Immunological aspects of allogeneic and autologous mesenchymal stem cell therapies.

Mesenchymal stem cells (MSCs) have potential for therapeutic application as an immunomodulatory and regenerative agent. The immunogenicity and survival of MSCs after infusion are, however, not clear and evidence suggests that allogeneic but also autologous MSCs disappear rapidly after infusion. This may be associated with the susceptibility of MSCs to lysis by natural killer (NK) cells, possibly a result of culture-induced stress. In the present study we examined whether NK cell-mediated lysis of MSCs could be inhibited by immunosuppressive drugs. Human MSCs were isolated from adipose tissue and expanded in culture. Peripheral blood mononuclear cells were activated with interleukin (IL)-2 (200 U/ml) and IL-15 (10 ng/ml) for 7 days. CD3(-)CD16(+)CD56(+) NK cells were then isolated by fluorescence-activated cell sorting and added to europium-labeled MSCs for 4 hr in the presence or absence of immunosuppressive drugs. Lysis of MSCs was determined by spectrophotometric measurement of europium release. Nonactivated NK cells were not capable of lysing MSCs.

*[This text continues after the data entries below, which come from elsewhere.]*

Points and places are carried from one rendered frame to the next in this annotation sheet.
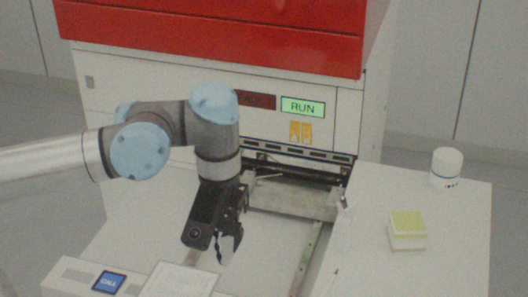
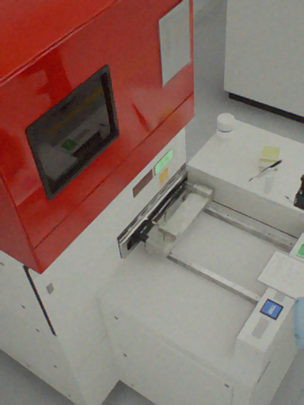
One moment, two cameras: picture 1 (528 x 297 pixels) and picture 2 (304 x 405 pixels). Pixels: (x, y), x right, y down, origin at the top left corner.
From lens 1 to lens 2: 158 cm
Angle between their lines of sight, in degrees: 51
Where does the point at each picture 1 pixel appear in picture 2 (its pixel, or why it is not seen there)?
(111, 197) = (74, 352)
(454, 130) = not seen: hidden behind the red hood
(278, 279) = (245, 240)
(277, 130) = (154, 188)
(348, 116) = (180, 144)
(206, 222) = not seen: outside the picture
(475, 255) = (284, 141)
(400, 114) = not seen: outside the picture
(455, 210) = (247, 138)
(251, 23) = (150, 134)
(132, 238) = (183, 316)
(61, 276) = (258, 338)
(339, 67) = (188, 117)
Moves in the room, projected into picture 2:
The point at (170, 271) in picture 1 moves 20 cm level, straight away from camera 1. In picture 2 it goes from (267, 274) to (207, 272)
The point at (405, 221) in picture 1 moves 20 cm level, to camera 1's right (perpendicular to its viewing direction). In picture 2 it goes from (271, 153) to (279, 120)
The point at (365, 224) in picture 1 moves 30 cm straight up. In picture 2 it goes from (248, 176) to (255, 114)
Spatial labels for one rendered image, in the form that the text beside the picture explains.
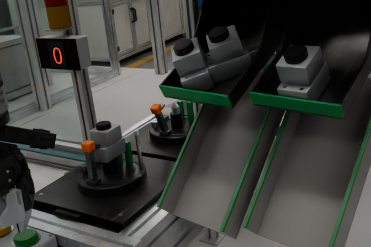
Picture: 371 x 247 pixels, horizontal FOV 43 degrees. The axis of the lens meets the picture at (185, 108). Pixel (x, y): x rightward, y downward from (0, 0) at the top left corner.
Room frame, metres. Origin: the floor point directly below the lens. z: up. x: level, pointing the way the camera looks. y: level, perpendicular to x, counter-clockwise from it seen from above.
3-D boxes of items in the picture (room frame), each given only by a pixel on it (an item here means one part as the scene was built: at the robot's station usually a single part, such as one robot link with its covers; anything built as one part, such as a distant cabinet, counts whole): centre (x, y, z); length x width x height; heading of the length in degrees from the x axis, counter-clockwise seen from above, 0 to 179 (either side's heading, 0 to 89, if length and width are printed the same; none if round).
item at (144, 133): (1.09, 0.02, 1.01); 0.24 x 0.24 x 0.13; 57
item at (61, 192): (0.88, 0.16, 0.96); 0.24 x 0.24 x 0.02; 57
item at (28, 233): (0.70, 0.29, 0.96); 0.04 x 0.04 x 0.02
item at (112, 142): (0.89, 0.16, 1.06); 0.08 x 0.04 x 0.07; 148
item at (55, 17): (1.08, 0.26, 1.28); 0.05 x 0.05 x 0.05
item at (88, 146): (0.84, 0.19, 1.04); 0.04 x 0.02 x 0.08; 147
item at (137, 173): (0.88, 0.16, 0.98); 0.14 x 0.14 x 0.02
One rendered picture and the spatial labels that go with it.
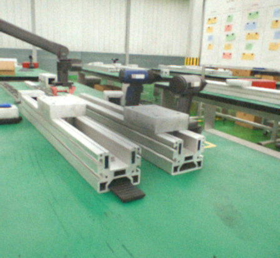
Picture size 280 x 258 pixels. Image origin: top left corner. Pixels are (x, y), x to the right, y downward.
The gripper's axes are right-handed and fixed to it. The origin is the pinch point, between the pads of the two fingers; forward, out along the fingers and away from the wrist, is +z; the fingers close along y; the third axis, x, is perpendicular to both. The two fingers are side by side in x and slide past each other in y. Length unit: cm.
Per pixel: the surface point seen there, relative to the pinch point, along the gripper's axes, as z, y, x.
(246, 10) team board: -87, 270, 97
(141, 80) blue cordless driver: -14, 16, -52
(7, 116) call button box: 0.1, -32.1, -34.4
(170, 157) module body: -1, -5, -97
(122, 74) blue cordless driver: -17, 8, -49
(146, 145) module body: -1, -5, -88
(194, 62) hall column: -11, 591, 517
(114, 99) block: -3.3, 16.1, -28.0

Cytokine-activated NK cells showed upregulated levels of granzyme B and perforin and efficiently lysed allogeneic and autologous MSCs. Addition of tacrolimus, rapamycin or sotrastaurin to the lysis assay did not inhibit MSC killing. Furthermore, preincubation of activated NK cells with the immunosuppressive drugs for 24 hr before exposure to MSCs had no effect on MSC lysis. Last, addition of the immunosuppressants before and during the activation of NK cells, reduced NK cell numbers but did not affect their capacity to lyse MSCs. We conclude that the immunosuppressive drugs tacrolimus, rapamycin, and sotrastaurin are not capable of inhibiting the lysis of allogeneic and autologous MSCs by activated NK cells. Other approaches to controlling lysis of MSCs should be investigated, as controlling lysis may determine the efficacy of MSC therapy.